§ **Dataset items**:
__________________________________________________
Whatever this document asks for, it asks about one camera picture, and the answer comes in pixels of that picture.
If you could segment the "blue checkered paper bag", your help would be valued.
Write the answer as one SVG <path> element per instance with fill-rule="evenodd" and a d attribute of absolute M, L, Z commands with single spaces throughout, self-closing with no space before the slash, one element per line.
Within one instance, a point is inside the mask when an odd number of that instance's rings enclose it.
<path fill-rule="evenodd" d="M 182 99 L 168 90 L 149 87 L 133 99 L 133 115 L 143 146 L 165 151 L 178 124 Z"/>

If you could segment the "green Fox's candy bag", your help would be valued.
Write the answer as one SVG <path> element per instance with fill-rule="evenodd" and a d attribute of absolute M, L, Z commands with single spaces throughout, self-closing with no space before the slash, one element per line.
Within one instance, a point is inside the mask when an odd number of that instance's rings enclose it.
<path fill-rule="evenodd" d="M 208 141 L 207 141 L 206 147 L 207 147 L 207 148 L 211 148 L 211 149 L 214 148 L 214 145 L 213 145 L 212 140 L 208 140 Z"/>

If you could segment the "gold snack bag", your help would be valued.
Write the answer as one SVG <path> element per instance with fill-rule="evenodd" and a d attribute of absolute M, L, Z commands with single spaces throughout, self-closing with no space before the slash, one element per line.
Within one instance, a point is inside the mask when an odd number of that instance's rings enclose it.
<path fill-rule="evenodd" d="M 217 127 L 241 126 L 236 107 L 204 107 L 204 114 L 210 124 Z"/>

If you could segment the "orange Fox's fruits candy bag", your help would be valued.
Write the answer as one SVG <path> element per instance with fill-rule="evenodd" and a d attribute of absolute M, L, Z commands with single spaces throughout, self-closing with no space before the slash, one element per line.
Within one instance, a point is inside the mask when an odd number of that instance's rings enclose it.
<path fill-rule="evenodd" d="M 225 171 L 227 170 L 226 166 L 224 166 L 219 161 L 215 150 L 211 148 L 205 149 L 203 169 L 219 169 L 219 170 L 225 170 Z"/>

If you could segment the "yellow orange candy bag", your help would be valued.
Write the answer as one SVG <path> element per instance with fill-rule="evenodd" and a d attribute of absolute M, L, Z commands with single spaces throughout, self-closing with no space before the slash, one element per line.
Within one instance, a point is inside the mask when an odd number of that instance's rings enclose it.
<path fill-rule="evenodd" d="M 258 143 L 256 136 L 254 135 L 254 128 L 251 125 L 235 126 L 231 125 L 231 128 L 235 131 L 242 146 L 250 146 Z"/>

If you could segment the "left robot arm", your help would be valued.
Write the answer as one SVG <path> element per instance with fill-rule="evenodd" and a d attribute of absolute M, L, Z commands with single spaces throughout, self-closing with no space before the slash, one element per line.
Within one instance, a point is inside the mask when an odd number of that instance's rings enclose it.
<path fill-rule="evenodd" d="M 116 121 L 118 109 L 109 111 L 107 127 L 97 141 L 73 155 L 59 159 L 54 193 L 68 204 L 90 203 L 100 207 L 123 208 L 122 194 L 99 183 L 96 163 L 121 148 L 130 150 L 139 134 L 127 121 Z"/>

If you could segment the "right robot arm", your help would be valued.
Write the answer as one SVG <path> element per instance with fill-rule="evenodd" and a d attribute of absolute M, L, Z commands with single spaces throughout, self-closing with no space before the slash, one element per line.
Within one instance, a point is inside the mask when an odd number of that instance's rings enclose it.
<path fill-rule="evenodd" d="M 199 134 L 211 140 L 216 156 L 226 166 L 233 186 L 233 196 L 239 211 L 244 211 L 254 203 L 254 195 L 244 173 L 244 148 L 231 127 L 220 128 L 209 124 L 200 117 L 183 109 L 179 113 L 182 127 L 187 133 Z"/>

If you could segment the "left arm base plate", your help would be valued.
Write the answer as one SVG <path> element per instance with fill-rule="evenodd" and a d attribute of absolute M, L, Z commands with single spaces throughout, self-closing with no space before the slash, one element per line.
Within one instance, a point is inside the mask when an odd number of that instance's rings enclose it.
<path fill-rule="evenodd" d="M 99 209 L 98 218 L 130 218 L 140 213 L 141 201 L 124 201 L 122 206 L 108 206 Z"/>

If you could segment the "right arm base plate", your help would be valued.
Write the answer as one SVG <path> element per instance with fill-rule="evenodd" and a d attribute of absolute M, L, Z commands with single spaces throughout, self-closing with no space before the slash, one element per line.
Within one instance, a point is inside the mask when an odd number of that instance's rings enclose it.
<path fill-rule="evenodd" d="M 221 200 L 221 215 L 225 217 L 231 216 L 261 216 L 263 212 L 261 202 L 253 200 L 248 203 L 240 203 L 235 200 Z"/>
__________________________________________________
§ **Work required**:
Going through the entries, return every line holding the word "valued".

§ **Solution**:
If you could segment the "blue checkered paper bag", your help would be valued.
If you could segment the "green Fox's candy bag", your help would be valued.
If you could segment the "gold snack bag", your help would be valued.
If you could segment the "orange Fox's fruits candy bag", your help would be valued.
If you could segment the "yellow orange candy bag", your help would be valued.
If you could segment the "left robot arm", your help would be valued.
If you could segment the "right robot arm", your help would be valued.
If you could segment the "left arm base plate", your help would be valued.
If you could segment the "right arm base plate", your help would be valued.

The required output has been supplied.